I’m about to write something truly amazing.
It is a confession of sorts, painted in burnt
orange and brown and bright blue. I am
going to write about my new homeland, a place that has mystified me from the
moment I arrived here. It is
Johannesburg, South Africa.
Jozi’s northern suburbs, I should say. No one from Joburg says I live in Joburg.
We are moving back to the USA on March 15th
or thereabouts. We still haven’t bought
our plane tickets but we are scheduling the moving company and scheduling the
going away party.
For the last two years I’ve been turning my
face more and more toward my homeland. I’ve
lived with the haunting terribleness of missing my kids, my grandkids and my
parents. Sometimes I’ve missed them in
utter pitch blackness inside of a lonely night.
Other times I’ve missed them as I jealously watched exchanges between
families here in church. For a girl like
me to be oceans away from her family has been excruciating. God created me with a love for the nations
and a desire to serve the poor; but He also created me with a fierce love of
family.
Interesting paradox.
So for the last six years we have walked
out the deep calling of God to be here and work into Africa. We are based in (live in) South Africa – the France
of Africa. All foreigners here are
always going to be foreigners and don’t share in the unique camaraderie of all
of the others who were born and raised here.
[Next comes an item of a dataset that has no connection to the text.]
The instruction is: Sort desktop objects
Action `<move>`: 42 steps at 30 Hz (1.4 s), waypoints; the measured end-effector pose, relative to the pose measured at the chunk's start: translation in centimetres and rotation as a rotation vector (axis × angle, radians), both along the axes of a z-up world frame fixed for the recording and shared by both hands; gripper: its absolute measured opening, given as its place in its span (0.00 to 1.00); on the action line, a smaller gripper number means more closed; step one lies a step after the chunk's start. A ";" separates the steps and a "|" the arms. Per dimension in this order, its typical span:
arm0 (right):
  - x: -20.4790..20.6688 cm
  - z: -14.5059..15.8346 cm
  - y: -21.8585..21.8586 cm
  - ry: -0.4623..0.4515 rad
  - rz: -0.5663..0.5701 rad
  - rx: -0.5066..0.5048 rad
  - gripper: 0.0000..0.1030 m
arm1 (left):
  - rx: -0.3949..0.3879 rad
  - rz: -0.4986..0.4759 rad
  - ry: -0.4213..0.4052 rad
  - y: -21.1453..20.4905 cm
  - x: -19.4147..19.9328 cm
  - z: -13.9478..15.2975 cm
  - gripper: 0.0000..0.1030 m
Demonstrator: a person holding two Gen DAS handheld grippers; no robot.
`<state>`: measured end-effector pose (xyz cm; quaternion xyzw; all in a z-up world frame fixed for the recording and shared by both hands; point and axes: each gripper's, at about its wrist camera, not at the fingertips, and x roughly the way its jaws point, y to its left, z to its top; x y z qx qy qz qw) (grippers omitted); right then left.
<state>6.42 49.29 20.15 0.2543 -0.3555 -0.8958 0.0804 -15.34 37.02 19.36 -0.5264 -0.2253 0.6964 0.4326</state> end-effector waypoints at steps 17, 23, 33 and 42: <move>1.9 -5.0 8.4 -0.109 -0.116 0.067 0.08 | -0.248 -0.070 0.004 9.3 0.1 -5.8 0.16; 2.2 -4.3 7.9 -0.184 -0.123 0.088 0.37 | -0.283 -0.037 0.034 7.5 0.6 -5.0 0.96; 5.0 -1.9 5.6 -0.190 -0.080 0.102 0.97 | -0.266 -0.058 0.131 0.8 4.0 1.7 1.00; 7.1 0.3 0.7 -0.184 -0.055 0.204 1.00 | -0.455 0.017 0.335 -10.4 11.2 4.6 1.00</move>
I used to joke with others that I wished
the ground would swallow me up and spit me out as a South African,
magically. Instead, I am hopelessly
American – with an American accent, my American preferences and an American personality. I don’t know how to be a South African woman –
I am the American woman who grew up believing women and men had different but
equal voices.
Now it’s all happening too fast and I am leaving,
after six years of pouring my life into this beautiful and unusual place.
Here’s my confession: I don’t know if I
want to leave. I don’t know how to say
goodbye to this beloved land; these beloved people who have hosted us for six
years. I am a permanent resident now and
I proudly carry my green ID booklet with me everywhere.
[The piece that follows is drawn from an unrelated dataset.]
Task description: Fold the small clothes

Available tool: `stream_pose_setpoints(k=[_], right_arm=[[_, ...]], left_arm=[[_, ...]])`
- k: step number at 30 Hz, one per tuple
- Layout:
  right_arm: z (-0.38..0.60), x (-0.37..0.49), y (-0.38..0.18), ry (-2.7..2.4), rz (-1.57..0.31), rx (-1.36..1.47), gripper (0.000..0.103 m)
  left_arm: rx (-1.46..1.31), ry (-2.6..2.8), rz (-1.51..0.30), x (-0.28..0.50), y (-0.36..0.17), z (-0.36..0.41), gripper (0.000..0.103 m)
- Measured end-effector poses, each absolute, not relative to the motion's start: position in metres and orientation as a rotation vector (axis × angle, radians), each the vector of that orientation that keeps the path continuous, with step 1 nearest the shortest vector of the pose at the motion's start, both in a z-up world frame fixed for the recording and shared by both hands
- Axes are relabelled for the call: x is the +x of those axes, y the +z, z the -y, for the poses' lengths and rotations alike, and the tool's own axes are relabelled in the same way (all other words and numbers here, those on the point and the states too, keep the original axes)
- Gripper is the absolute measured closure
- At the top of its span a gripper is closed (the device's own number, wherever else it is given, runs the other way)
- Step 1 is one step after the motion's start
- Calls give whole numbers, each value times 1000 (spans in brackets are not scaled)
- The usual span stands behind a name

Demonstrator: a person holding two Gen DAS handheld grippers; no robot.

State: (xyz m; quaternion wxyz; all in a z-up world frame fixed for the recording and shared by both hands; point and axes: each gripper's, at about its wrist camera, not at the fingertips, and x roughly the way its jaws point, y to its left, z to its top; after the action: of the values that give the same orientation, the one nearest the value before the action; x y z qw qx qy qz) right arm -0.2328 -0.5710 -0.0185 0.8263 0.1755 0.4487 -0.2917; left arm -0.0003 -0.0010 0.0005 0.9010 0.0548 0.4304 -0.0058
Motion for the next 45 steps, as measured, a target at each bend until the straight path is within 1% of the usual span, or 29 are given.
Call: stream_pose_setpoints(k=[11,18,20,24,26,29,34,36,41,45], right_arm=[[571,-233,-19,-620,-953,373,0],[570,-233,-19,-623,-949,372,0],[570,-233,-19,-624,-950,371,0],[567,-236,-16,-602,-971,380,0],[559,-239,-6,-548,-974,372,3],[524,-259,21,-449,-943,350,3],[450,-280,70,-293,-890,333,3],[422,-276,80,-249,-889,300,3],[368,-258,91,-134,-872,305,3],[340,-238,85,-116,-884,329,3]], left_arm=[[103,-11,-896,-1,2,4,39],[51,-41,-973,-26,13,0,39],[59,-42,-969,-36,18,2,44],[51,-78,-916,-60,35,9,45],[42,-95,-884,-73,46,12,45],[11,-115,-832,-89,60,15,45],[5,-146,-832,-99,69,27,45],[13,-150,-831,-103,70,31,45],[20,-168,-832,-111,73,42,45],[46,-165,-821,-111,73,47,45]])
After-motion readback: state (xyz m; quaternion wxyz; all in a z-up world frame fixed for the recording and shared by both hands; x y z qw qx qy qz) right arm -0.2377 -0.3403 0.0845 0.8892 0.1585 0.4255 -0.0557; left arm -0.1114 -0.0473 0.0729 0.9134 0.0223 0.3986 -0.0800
I don’t want to leave the ubuntu, the gorgeous lovely
dysfunctional feeling that we are helpless against the corruption that
infiltrates government. I don’t know how
to get the music out of my head – the Zulu worship songs that have colored our
lives here. I can’t figure out how to
gracefully exit a homeland I want to weep over and flip off at the same
time.
I am one conflicted woman.
I have fallen in love; been used and
abused; been awestruck and left tearful….
And I have to leave Portia.
How do you like that? I buried the
lead.
Wow this is touching Janet. I've only known you and Mario for almost three years and your presence has been captivating. I've always seen you with a smile (and often heard you laugh across the Junction auditorium) and I can't believe that you leaving. ONE THING REMAINS Your guys heart is very transparent, people from a mile away can immediately see that you truly care for people.... that stands out the most and I'll never forget it. I am certain that the Father is pleased with you, although our friendship was brief I believe your seed in South Africa, Joburg will truly grow and reap a tremendous harvest. Mcwa!